Shared Flashcard Set

Details

Title

Spark - Deployments

Description

Preparing for Spark Developer Certification

Total Cards

112

Subject

Computer Science

Level

Professional

Created

11/10/2015

Click here to study/print these flashcards.

Create your own flash cards! Sign up here.

Additional Computer Science Flashcards

Cards Return to Set Details

Term

What cluster managers does Spark support?

Definition

Mesos, YARN, Standalone

Term

What storage systems does Spark support?

Definition

Any supported by the Hadoop APIs.

Term

Local mode is also known as

Definition

non-distributed mode

Term

How do you change the logging level of Spark?

Definition

via the conf/log4j.properties file

Term

How do you execute a standalone spark application?

Definition

Via spark-submit

Term

How do you set the Spark application's name?

Definition

Through:

- SparkConf::setAppName("...")
- spark-submit --name "..."

Term

Can you run a Spark application without setting any SparkConf properties?

Definition

Yes

Term

What pseudocode creates an accumulator with initial value of 1 and adds 2 to it?

Definition

sc.accumulator(1)
.add(2)

Term

What method is used to obtain an accumulator's value?

Definition

.value

Term

What guarantees does Spark provide with respect to applying updates to accumulators?

Definition

Updates to accumulators in actions are only applied once.
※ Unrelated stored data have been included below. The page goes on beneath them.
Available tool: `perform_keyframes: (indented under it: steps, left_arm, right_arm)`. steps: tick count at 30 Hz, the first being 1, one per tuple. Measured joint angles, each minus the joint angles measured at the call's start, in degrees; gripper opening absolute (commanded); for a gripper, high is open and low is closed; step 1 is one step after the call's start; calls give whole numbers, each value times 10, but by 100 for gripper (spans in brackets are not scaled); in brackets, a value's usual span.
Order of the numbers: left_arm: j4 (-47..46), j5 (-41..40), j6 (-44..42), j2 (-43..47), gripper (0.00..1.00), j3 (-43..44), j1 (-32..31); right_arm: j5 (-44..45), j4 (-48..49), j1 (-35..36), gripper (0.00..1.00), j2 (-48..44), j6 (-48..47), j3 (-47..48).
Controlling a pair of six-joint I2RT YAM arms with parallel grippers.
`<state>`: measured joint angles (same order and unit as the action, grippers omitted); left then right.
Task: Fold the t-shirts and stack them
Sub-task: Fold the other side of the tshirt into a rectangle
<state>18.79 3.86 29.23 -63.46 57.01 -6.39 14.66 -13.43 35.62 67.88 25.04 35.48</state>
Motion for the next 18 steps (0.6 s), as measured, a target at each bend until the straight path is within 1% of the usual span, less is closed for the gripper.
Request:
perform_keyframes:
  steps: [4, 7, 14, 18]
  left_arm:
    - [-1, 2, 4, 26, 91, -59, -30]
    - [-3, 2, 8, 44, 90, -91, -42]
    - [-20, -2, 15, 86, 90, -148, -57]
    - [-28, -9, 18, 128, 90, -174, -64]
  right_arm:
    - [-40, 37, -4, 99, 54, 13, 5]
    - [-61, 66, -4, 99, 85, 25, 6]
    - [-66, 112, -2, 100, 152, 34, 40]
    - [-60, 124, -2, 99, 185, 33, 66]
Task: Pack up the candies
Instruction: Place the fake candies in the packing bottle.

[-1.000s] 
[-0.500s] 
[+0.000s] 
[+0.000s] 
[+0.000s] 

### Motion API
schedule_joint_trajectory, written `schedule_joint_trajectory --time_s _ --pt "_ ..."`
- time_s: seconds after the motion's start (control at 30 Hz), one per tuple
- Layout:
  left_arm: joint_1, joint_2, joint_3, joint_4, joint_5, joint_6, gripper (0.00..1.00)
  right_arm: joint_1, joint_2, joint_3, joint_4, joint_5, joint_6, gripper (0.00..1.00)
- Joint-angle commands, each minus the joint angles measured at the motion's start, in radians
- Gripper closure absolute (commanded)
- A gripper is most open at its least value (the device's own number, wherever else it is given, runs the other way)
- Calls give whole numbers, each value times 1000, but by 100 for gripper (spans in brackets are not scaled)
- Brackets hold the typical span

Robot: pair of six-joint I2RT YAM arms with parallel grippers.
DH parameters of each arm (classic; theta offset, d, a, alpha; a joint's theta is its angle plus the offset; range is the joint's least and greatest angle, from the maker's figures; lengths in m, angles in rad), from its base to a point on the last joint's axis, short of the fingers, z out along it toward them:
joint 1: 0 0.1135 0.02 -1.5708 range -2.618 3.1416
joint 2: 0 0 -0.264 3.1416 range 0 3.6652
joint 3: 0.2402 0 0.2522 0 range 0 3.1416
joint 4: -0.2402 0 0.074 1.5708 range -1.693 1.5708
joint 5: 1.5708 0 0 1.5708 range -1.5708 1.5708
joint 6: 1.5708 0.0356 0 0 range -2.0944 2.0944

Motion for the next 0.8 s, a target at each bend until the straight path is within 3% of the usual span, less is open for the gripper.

There is no guarantee for updates in transformations.

Term

Executors exist on ____

Definition

Nodes

Term

Executors run ____

Definition

Tasks

Term

If your application has high network traffic, what might you adjust?

Definition

Partitioning

Term

When can partitioning provide performance benefits?

Definition

When a cached dataset would be shuffled by key (i.e. reused) multiple times in key-oriented applications - such as joins.

Term

On what is partitioning available?

Definition

Pair RDDs

Term

How can partitioning provide performance benefits?

Definition

By ensuring a static dataset is only hashed once, assuming that dataset is cached and reused.

Term

What is the number of partitions an upper bound for?

Definition

The number of tasks / degree of parallelism

Term

What is a good guideline for the number of partitions you should have for an RDD?

Definition

At least as large as the number of cores in your cluster.

Term

If an operation modifies a single RDD and that RDD is partitioned and cached, what data is transferred over the network?

Definition

Only the output of the operation. The input is operated upon locally.

Term

What partitioner will be selected for an operation with two RDDs that sets a partitioner?

Definition

It depends on whether those RDDs have partitioners set.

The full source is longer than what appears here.